Now, there exist advanced process models (ex diffusion, LBA) that can achieve nuanced inference from such data, as well as more descriptive distribution-fitting approaches (ex. modelling RTs as an exGaussian, shifted-Weibull, etc). However these tools usually necessitate lots of data to achieve reasonable uncertainty reduction, and I wanted something that could be deployed in smaller-data scenarios yet still achieve more robust description/inference than approaches I’d seen.

A naive approach would be to generalize the SUG1.13 to have twice as many correlated variates, and associated half with effects on the mean RT (with the RT observations log-transformed for a closer approximation to a normal likelihood) and half to effects on the log-odds of error, with appropriate likelihoods included for each. Want to additionally account for effects of predictors on the scale of the RT distribution? Just add yet more correlated variates! Easy, right?

Well, that’s what I thought too, but then after obtaining inference from that approach that was dramatically at odds with my domain expertise, I discovered that as you blindly increase the size of the multivariate normal in this way, you self-sabotage the whole point of modelling everything in a single model. That is, presumably the motivation for simultaneous modelling of the error & RT data is so that they can mutually-inform, decreasing uncertainty of inference to the degree that they indeed contain substantially correlated information. But as the dimension of a multivariate normal increases, the space of correlation matrices available to capture/make-use-of any such shared information collapses towards the identity matrix, meaning that your measures become less able to mutually inform!

I’m still working on a write up of this phenomenon, as it makes sense in retrospect but certainly wasn’t obvious for me at the outset[4], but in the interim I thought I’d share efforts I’ve made on an alternative approach that I think is far more straightforward.

What I’ve come up with is a location-scale model for RT (intended for application to log-transformed RTs, but it would be trivial to apply to other descriptive distributions) and of course a bernoulli model of errors with a latent log-odds quantity of primary interest. The predictors have independent “fixed effects” on the across-participants means for location, scale and log-odds of error, and the across-participants variabilities in each effect are captured by a partial-pooling model of log-variance, where the partial pooling is applied within effects on location, scale and log-odds of error separately. So, for example, the variability across participants in their Intercept for location is partially pooled with the variability across participants in the EffectX for location, but not partially pooled with the variability across participants in the Intercept for scale.

For correlations, however, I employ a mix of a traditional multivariate for more “uncertain” correlations and then separately model a specific set of correlations I have decent domain expertise to expect to be substantially non-zero. Specifically, for a given predictor, I decided that it’s generally reasonable to expect substantially non-zero correlations among the influence of that predictor on location, scale and log-odds of error. For example, for a predictor encoding the Intercept, I think it’s reasonable to expect substantially non-zero correlations among the Intercept for location, the Intercept for scale and the Intercept for log-odds of error.
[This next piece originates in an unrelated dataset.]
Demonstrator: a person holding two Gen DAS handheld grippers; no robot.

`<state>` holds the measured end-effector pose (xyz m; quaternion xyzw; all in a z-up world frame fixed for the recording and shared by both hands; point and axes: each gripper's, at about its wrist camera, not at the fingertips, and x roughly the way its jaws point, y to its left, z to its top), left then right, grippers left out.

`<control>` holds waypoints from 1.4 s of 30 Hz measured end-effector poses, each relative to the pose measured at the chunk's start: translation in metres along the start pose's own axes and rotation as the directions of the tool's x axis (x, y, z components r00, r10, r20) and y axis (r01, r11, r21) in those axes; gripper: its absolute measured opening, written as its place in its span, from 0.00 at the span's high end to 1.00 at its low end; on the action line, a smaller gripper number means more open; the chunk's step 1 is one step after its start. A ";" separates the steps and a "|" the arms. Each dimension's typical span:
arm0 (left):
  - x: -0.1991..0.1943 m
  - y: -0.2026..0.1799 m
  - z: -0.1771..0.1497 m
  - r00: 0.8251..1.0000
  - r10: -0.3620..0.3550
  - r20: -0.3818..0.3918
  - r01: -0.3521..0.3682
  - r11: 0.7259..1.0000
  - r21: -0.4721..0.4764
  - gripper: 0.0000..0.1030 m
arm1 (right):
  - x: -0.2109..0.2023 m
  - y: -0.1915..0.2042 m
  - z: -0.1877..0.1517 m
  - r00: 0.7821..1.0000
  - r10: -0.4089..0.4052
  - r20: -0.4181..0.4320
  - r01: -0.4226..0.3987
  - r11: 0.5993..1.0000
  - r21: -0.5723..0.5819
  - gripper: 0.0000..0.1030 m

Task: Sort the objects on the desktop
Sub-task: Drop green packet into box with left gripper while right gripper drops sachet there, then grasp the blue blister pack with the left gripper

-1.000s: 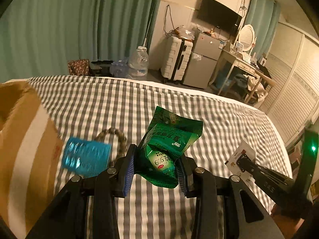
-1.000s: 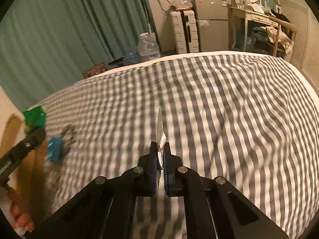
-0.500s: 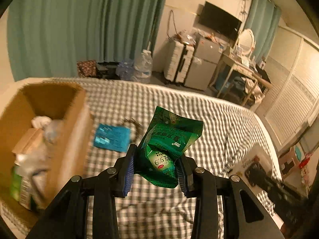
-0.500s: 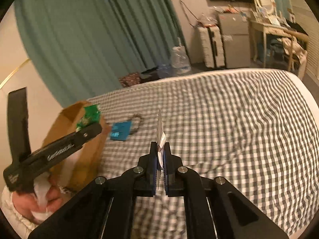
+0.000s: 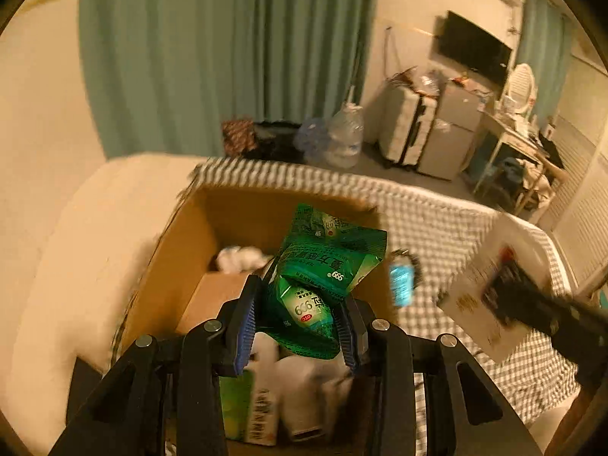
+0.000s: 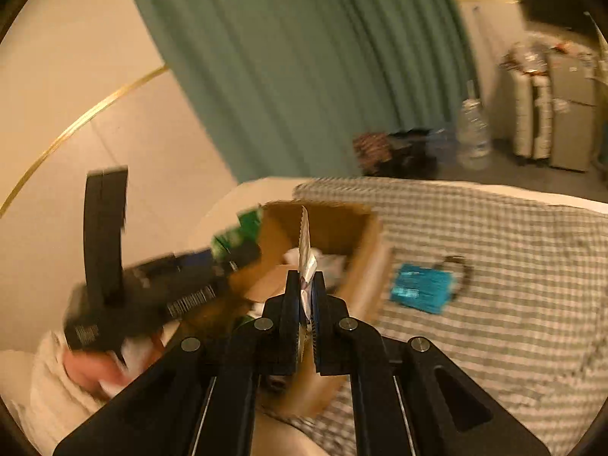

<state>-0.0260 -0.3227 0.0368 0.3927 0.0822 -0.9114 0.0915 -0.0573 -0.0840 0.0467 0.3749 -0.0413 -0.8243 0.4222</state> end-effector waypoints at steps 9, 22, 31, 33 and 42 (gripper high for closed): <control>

Similarly, it’s usually reasonable to expect a substantially non-zero correlation among the EffectX on location, the EffectX on scale and the EffectX on log-odds of error. My formulation doesn’t necessitate/assert strong priors on the sign of the correlation, merely removes it from the lump of less certainly-non-zero correlations to be modelled by the multivariate normal, in turn giving the multivariate normal more freedom to explore correlation matrices consistent with high correlations itself.
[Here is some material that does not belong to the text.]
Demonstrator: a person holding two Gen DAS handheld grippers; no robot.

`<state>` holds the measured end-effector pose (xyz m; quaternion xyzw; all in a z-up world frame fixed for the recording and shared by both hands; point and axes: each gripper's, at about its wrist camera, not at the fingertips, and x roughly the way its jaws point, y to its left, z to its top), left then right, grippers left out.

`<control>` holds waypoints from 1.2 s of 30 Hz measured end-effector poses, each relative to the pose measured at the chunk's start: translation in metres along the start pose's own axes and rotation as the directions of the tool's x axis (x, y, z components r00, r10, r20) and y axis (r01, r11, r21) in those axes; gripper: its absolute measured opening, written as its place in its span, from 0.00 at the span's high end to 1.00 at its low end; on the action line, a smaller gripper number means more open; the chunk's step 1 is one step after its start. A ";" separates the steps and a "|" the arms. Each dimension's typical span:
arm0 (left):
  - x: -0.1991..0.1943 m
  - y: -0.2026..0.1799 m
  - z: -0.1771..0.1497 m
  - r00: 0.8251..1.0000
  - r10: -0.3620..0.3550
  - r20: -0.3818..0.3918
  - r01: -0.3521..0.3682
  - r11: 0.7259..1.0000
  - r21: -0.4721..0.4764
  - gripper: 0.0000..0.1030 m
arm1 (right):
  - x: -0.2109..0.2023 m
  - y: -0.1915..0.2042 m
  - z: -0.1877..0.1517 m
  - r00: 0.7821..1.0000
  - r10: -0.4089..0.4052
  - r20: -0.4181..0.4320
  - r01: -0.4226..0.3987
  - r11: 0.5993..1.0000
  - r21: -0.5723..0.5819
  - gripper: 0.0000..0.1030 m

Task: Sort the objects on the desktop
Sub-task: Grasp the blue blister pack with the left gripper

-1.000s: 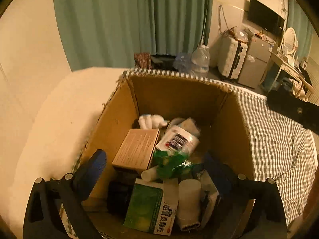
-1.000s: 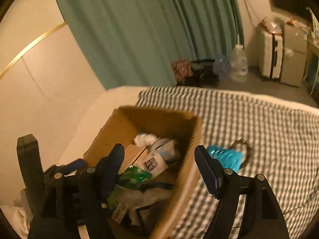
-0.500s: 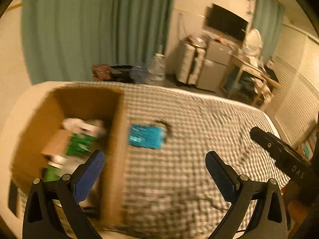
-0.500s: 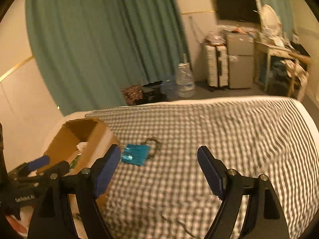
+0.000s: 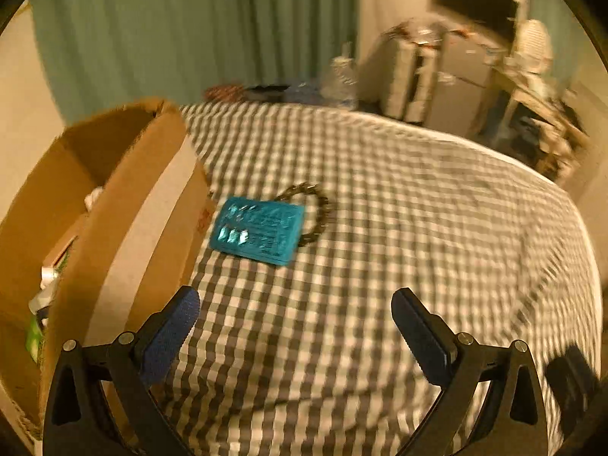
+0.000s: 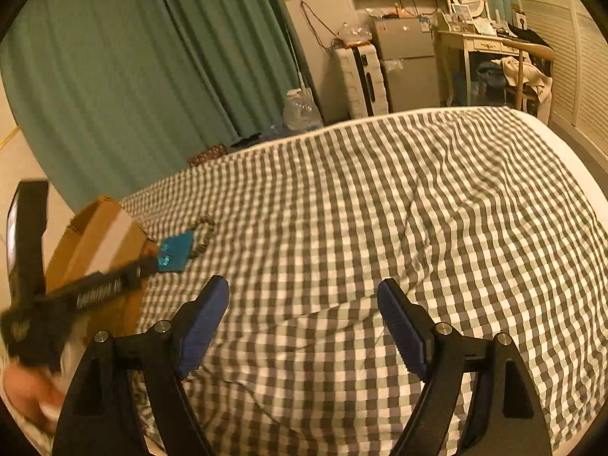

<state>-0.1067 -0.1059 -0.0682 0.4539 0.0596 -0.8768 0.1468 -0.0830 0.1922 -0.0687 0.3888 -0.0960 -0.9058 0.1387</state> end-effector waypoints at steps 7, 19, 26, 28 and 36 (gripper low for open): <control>0.052 0.017 -0.012 0.967 0.196 -0.165 -0.247 0.882 -0.402 0.00 | 0.021 0.012 -0.003 0.992 -0.122 0.014 0.122 0.986 -0.116 0.22; 0.117 0.060 0.009 0.956 0.185 -0.227 -0.293 0.602 -0.743 0.00 | 0.059 0.011 -0.013 0.975 -0.210 -0.075 0.194 0.965 -0.176 0.22; 0.123 0.059 0.018 0.966 0.199 -0.163 -0.257 0.768 -0.586 0.00 | 0.065 0.003 -0.012 0.971 -0.225 -0.080 0.211 0.965 -0.157 0.22; 0.118 0.060 0.009 0.976 0.141 -0.167 -0.211 0.810 -0.547 0.01 | 0.066 0.004 -0.011 0.969 -0.231 -0.082 0.216 0.963 -0.158 0.22; 0.098 0.074 -0.027 0.982 0.012 -0.187 -0.083 0.924 -0.372 0.34 | 0.054 0.015 -0.015 0.969 -0.238 -0.061 0.222 0.954 -0.202 0.22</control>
So, with the trio of correlations among predictors’ influence on each of location, scale and log-odds of error accounted for, what’s left is for me to use the multivariate normal for “everything else”. There are a variety of factor-analytic strategies to achieve this, but an approach I found elegantly simple is to pick one of location, scale or log-odds of error, and model correlations among the predictors’ influence on that one latent-type, in which case the other cross-predictor-and-cross-type correlations are implied by the trio of correlations I’d already modelled separately. So, I chose the predictors’ effects on location as the set of variates to model with the multivariate normal, then for each such effect derive the variates associated with the scale and log-odds of error through their correlation with the location variates. With this formulation, there’s actually only two correlations being modelled for a given predictor’s variates, one between the predictor’s location variates and the predictor’s scale variates, and one between the predictor’s location variates and the predictor’s log-odds-of-error variates; the correlation between the predictor’s scale variates and the predictor’s log-odds-of-error variates is derivable in the posterior from the other two (though I haven’t added the math for that yet).
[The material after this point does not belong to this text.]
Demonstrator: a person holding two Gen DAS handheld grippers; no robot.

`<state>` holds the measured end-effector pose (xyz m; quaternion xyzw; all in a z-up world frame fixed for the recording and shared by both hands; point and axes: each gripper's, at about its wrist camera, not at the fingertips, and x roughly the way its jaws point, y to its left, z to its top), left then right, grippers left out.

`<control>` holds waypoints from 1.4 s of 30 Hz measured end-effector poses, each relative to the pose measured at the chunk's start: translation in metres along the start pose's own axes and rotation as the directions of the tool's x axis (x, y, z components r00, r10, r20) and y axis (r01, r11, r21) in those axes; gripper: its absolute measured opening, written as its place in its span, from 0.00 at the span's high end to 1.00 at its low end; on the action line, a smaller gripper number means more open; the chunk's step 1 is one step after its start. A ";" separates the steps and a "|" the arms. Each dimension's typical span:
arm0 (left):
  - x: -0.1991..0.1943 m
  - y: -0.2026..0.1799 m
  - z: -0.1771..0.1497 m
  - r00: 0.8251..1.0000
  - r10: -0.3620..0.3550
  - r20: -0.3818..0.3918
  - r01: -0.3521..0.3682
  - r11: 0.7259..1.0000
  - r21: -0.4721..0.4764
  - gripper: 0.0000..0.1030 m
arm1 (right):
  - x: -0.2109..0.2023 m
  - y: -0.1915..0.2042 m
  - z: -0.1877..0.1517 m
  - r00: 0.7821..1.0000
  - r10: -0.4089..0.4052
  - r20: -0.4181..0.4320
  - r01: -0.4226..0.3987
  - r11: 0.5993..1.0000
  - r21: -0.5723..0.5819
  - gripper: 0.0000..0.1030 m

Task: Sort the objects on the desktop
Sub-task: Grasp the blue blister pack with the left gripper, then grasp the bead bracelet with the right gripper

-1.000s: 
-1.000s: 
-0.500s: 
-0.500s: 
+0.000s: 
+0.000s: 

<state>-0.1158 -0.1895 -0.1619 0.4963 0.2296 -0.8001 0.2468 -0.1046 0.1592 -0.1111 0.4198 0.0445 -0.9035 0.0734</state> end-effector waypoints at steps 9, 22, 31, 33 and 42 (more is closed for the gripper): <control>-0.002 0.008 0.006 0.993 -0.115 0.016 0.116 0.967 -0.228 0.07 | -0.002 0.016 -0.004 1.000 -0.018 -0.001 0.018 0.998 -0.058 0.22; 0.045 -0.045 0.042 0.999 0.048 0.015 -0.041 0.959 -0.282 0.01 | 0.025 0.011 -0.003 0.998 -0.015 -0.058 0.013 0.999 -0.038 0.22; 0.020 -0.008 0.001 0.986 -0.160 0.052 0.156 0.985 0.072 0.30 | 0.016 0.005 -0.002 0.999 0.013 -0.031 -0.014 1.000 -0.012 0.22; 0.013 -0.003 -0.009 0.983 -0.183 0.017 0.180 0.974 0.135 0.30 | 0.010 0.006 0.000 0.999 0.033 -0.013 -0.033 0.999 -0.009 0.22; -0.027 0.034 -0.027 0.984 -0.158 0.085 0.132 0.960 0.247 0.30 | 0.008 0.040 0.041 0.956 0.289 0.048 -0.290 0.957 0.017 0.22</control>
So that’s basically it. I think this makes sense as a reasonable balance between hand-coding a complex full structural equation model and being dangerously over-automated, but I’d be very keen to get folks’ thoughts; maybe there’s some pathology in this approach I haven’t considered!

I’ve started a repo with the model & R code for prepping data & sampling here. It has a couple other tricks I’ve collected for speeding up inference for hierarchical models with highly-redundant predictor matrices (ex. when an experimental manipulation has two levels). Those tricks necessitate some complex data-prep and transforms in the model, but hopefully it’s not too difficult to follow and certainly chime in here if you have any questions. I’ve written it for the no-between-participant-predictors case, but it’s a fairly straightforward extension to get to the mixed-within-and-between and between-only predictors case (preview of the kind of extending code here). And apologies for the partially-done (inc. outdated comments) nature of this code, but this has been a work-in-progress for a while and I frankly needed the motivational catharsis of posting what I have now that I have at least something that seems to work :)

[1] More data is possible; for example, if one uses a response mechanism that enables a continuous response (ex. xbox gamepad triggers), a full response trajectory (inc. derived peak force) is possible to record as well. More people need to add this simple data-rich method!
[2] The reduction of the response identity \times stimulus identity notably risks throwing away important information if there is possibility for response bias that could/should be characterized. It’s trivial to achieve by simply encoding the response identity as 0/1 and including stimulus identity as a predictor interacting with everything else; any effects that do not include the stimulus identity predictor reflect effects on bias while any effects that do reflect effects on discriminability (the thing that accuracy seeks to measure). To the degree that these may be correlated, they can mutually-inform (or inform on other correlated effects, like response time quantities), so failing to let the model potentially see the full information risks greater posterior uncertainty than the data truly warrant.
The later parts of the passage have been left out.